→ ABOUT THIS EXERCISE: Given the entries that follow, write out exactly the lines starting at the one containing "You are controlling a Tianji" and ending at the one containing "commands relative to", both ends included, and only those.

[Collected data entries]

•••

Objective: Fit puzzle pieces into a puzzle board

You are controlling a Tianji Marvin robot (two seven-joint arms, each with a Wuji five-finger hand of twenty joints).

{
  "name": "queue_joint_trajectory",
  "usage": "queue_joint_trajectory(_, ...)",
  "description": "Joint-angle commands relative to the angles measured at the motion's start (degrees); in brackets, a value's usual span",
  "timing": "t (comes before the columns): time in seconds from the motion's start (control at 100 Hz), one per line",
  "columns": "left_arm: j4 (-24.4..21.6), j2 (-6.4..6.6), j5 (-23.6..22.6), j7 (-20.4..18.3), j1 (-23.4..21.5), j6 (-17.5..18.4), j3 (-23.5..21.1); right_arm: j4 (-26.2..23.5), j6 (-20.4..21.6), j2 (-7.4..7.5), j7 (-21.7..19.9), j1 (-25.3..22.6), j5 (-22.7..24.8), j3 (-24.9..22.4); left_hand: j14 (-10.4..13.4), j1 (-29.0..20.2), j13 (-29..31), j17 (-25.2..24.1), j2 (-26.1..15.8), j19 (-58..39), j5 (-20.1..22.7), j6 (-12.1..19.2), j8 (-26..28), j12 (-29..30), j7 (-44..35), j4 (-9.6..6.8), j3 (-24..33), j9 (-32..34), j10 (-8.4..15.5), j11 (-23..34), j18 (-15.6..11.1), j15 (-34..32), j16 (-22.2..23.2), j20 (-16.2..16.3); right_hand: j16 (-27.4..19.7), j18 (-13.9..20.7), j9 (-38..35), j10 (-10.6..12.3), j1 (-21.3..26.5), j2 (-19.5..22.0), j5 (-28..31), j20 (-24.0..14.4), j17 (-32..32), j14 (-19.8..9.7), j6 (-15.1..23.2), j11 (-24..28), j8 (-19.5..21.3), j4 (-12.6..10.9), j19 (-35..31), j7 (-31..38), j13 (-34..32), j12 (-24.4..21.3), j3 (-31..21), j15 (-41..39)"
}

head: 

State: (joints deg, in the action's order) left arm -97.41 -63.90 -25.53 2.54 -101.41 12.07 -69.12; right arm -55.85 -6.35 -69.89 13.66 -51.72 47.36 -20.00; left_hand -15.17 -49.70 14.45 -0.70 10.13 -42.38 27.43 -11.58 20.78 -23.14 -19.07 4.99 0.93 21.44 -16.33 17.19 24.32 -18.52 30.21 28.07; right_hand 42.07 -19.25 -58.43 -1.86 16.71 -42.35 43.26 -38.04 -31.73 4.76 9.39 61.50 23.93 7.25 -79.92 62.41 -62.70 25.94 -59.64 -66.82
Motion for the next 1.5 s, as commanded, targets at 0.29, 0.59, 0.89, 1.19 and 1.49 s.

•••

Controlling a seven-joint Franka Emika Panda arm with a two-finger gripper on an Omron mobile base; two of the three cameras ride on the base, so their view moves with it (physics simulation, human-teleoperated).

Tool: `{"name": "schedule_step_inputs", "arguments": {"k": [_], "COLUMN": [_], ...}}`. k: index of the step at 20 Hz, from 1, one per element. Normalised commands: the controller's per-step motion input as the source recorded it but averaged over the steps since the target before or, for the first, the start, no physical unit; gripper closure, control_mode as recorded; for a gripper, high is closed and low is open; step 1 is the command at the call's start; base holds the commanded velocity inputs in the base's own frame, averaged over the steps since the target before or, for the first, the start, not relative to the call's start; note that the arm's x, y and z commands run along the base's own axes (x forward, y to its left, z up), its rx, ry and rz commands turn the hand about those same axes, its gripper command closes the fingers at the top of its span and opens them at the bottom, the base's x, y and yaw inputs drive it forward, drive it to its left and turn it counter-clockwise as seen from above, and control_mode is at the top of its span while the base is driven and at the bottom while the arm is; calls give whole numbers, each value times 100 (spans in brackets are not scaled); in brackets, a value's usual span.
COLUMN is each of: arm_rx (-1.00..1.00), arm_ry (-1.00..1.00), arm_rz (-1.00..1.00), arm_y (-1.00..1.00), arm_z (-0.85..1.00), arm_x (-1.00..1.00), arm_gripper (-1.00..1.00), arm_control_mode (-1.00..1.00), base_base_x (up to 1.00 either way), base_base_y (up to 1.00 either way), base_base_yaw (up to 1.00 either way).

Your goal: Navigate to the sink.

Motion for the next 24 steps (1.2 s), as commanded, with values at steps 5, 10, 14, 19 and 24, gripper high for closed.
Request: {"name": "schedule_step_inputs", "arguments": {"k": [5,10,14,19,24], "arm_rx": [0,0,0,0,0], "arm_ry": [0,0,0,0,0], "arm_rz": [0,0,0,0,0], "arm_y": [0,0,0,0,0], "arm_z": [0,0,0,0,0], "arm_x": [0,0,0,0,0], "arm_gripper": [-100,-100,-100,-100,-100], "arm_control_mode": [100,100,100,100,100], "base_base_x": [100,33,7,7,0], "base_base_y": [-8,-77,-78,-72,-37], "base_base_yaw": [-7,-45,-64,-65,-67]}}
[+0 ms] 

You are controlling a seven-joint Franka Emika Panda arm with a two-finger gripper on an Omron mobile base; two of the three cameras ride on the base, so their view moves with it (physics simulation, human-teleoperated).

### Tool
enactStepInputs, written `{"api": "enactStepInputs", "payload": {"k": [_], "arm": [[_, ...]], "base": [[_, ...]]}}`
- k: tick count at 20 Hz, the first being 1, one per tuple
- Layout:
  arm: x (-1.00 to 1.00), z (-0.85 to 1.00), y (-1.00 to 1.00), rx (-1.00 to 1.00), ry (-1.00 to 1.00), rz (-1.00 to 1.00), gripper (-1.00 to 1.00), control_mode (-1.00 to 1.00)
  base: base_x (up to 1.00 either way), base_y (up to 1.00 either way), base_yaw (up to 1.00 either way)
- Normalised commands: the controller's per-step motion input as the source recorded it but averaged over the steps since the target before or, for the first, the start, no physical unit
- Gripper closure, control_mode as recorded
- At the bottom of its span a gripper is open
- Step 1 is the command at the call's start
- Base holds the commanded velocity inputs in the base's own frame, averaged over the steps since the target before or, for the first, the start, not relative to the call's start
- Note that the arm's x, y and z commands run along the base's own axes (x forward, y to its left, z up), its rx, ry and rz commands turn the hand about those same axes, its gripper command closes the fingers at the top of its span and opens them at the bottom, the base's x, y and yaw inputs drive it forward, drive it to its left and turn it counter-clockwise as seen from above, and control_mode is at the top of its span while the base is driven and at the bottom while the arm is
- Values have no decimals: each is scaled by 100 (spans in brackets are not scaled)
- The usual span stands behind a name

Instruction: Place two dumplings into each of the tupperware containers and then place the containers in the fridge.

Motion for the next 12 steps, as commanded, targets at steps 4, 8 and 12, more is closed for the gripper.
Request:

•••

→ ANSWER AREA:
You are controlling a Tianji Marvin robot (two seven-joint arms, each with a Wuji five-finger hand of twenty joints).

{
  "name": "queue_joint_trajectory",
  "usage": "queue_joint_trajectory(_, ...)",
  "description": "Joint-angle commands relative to the angles measured at the motion's start (degrees); in brackets, a value's usual span",

This answer requires no additional content.